Speciation of Echinococcus in animals is reported from CZ, DK, EE, FI, FR, HU, ICE, NL, NO, SK, and SWE.

3.2.2. Toxoplasma gondii and toxoplasmosis

In humans, the case definition is that of the EU (Commission Implementing Decision (EU), 2018) and sometimes regulated by national legislation for acquired toxoplasmosis, as, for example, in HU and PT.

Congenital toxoplasmosis is notifiable in most European countries, except for AU, BE, CH, DK, NO, NL, and SWE, while both acquired and congenital toxoplasmosis are notifiable in AL, BH, BG, CY, EE, ES, FI, GR, HR, HU, ICE, IE, ME, MK, LV, PL, PT, RO, RS, SL and SK. In IT, toxoplasmosis is notifiable without specifying the form of infection (congenital or acquired), whereas acquired toxoplasmosis is notifiable in CZ. Screening pregnant women is mandatory in AU, BE, FR, SK, HR, IT, PL, and SL, and, since 2017, in RS, but is voluntary in BG, HU, and also in CZ and DE where screening is not covered by statutory health insurance (European Centre for Disease Prevention and Control, 2019). In ES, screening is managed at the Autonomous Communities level. In PT, screening it is not mandatory but highly recommended.

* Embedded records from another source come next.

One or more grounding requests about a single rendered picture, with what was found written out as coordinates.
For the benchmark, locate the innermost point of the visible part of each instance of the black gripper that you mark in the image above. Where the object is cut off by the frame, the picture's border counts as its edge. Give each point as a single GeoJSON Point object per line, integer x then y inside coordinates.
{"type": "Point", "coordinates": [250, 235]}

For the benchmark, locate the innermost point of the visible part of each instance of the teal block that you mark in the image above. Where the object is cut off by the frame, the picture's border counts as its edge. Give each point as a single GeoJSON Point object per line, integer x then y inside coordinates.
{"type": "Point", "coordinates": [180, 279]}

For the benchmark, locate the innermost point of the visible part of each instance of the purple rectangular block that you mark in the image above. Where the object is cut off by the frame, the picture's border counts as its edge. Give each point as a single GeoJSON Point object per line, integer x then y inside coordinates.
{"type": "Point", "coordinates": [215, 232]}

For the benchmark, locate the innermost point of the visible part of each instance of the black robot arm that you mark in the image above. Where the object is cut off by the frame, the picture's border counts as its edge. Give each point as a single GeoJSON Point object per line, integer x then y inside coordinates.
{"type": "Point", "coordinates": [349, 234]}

Passive surveillance of human clinical cases occurs in most countries, but whether these cases are reported is unclear. Clinical cases are not reported in BE and NL. In some countries with passive surveillance (e.g., CZ, EE, HU, SK, SR) both hospitalised and other patients with clinical signs are reported. In E Europe, active surveillance is carried out in PL in pregnant women, HIV-positive patients, and organ donors/transplant recipients. Other countries in this region report passive surveillance, but in different target groups, with mainly pregnant women and HIV-positive patients in CZ, EE, HU, LV, SK; preterm neonates and infants in HU and SK; organ donors and transplant recipients in SK; and patients with clinical signs and hospitalised patients in PL, RO, SK.

Population-based serosurveillance studies have been reported from AU, BE, DE, ES, FR, ICE, NL, NO, PT and SWE (Hofhuis et al., 2011; Findal et al., 2015; Evengård et al., 2001; Birgisdóttir et al., 2006). Underreporting in most countries seems likely due to the lack of clear rules for reporting.

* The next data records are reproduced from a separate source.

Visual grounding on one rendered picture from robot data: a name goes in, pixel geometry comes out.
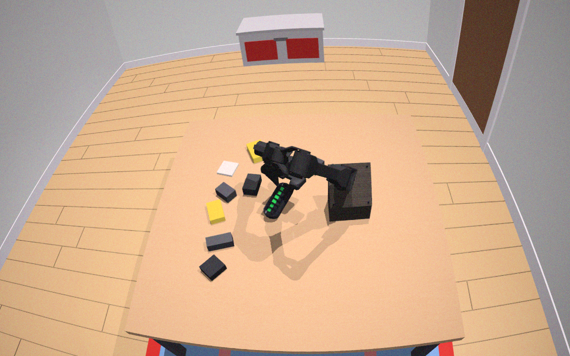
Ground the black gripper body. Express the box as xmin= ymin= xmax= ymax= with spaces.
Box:
xmin=260 ymin=160 xmax=306 ymax=190

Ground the white flat square plate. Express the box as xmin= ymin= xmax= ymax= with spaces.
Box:
xmin=217 ymin=161 xmax=239 ymax=177

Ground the dark grey rounded unit with white label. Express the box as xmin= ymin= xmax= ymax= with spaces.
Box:
xmin=263 ymin=182 xmax=293 ymax=219

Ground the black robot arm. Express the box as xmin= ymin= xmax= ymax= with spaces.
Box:
xmin=253 ymin=141 xmax=358 ymax=191

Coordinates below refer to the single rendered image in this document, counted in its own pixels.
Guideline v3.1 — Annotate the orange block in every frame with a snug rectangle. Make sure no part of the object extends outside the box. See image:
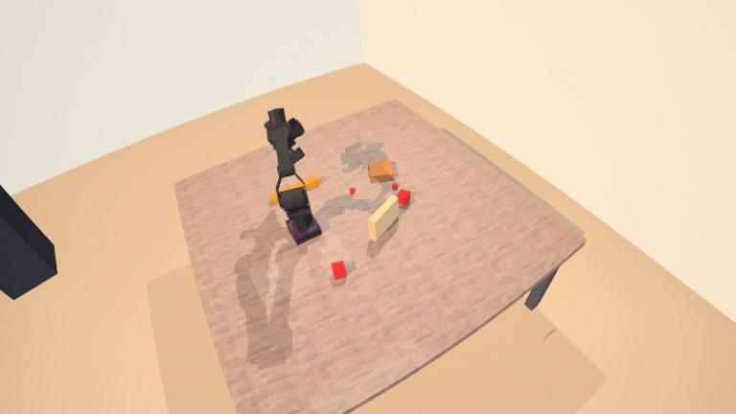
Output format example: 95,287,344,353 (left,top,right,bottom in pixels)
368,159,394,182

In animals, toxoplasmosis is notifiable in BE, CH, DE, FI, FR, ICE, IE, LI, LV, NL, MK, PL, RS and SL. Passive surveillance based on clinical cases in N Europe occurs only in ICE and FI. In W Europe, infections (abortions in small ruminants) are notifiable in BE, IE, and NL. Toxoplasmosis is reportable in livestock, companion animals, and zoo animals in CH, DE, and LI, but whether these cases are reported is unclear. Passive surveillance is carried out in LV, PL, RO, and SK in all animal species with clinical signs and/or to determine cause of death. In several countries in SE Europe, clinical cases (abortions) in sheep and goats are notifiable, and passive surveillance based on differential diagnosis in aborted small ruminants occurs in some Autonomous Communities in ES.

In some countries, active surveillance is carried out (serology and molecular methods) in slaughtered pigs, cattle, and sheep. However, these programmes are not intended as control measures (European Food Safety Agency Panel on Biological Hazards (BIOHAZ) et al., 2018).

3.2.3. Trichinella spiralis and trichinellosis

Notification of trichinellosis in humans is mandatory in all countries, except BE, FR, ME, TR and UK that have voluntary surveillance. DK also does not report surveillance.

In all regions and almost all countries, Trichinella infection in animals is notifiable. Active surveillance is carried out in all countries during meat inspection according to EC regulation 1375/2015 (European Commission, 2015; Commission Regulation (EU), 2019). In IE, there is (active) risk-based surveillance in wildlife (red foxes); in PT there is an official surveillance plan for hunted wild boar, and in ES and IT there is serological follow up in positive pig farms. In CZ, four red foxes are examined per 100 km² annually, and active surveillance of wild boars and other wild animals (e.g. beavers, lynx, bear) used for human consumption is reported.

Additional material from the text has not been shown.